The Beauty of The Seashore
We have created greeting cards that present the beauty of La Jolla, CA, not unlike other sunny beaches you enjoy.
These greeting cards bring messages expressed in pastels by Karen Tan and poetry by John L. Meyer
A colorful painting can inspire a poem. A playful poem can inspire a painting. This was the symbiotic relationship for a collaboration between distinguished artist Karen Tan and retired professor John L. Meyer when they met in at The White Sands senior community in La Jolla, California.
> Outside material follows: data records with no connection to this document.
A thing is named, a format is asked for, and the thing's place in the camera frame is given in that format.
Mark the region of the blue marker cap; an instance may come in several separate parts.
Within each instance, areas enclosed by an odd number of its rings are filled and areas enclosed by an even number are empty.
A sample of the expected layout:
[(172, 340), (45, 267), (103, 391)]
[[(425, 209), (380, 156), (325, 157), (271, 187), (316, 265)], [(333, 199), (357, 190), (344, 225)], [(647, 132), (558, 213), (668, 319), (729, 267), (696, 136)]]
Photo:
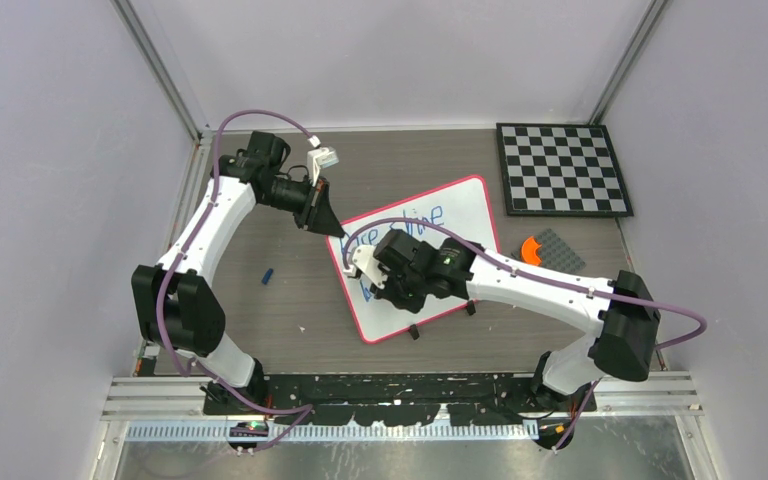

Karen Tan’s paintings have been on exhibition in galleries across the nation from New York to Honolulu, including the Museum of Contemporary Crafts in NYC, the Smithsonian American Art Museum in Washington, D.C., the Baltimore Art Museum, the University of Washington, and Honolulu’s Academy of Arts
John’s traditional verse – with both rhythm and rhyme – stem from his days teaching the oral interpretation of literature at the University of MN and at the State University of New York,
Today, he presents poetry readings and directs sing-alongs in La Jolla, CA and offer communication training nationwide. CLICK HERE to learn about his collection poems, entitled POEMS ABOUT POETS.
The Beauty of The Seashore Greeting Cards feature soft colorful pastels by Karen Tan and accompanying poetry by John L. Meyer, each 7.0” x 5.0”, with envelopes. They are available as single cards in a plastic sleeve for $2.50. A set of 6 (same or assorted) are available for $12.
To order individual cards with envelopes for $2.50, select single greeting cards elswhere on this website.
A sample poem:
A Ballerina Tempest
Some folks call it an “angry sea,”
With waves rising and falling dramatically.
They’re dancing waves – leaping to the sky.
They throw their skirts way up high,
And sing to us, as we go by.
We want to watch the surges at play
And join right in the tempestuous ballet!
And then, to you, I would say:
Don’t call this sight an “angry sea”
And hide blindly inside with a cup of tea.
Come with me; see the sea’s dance par-ty.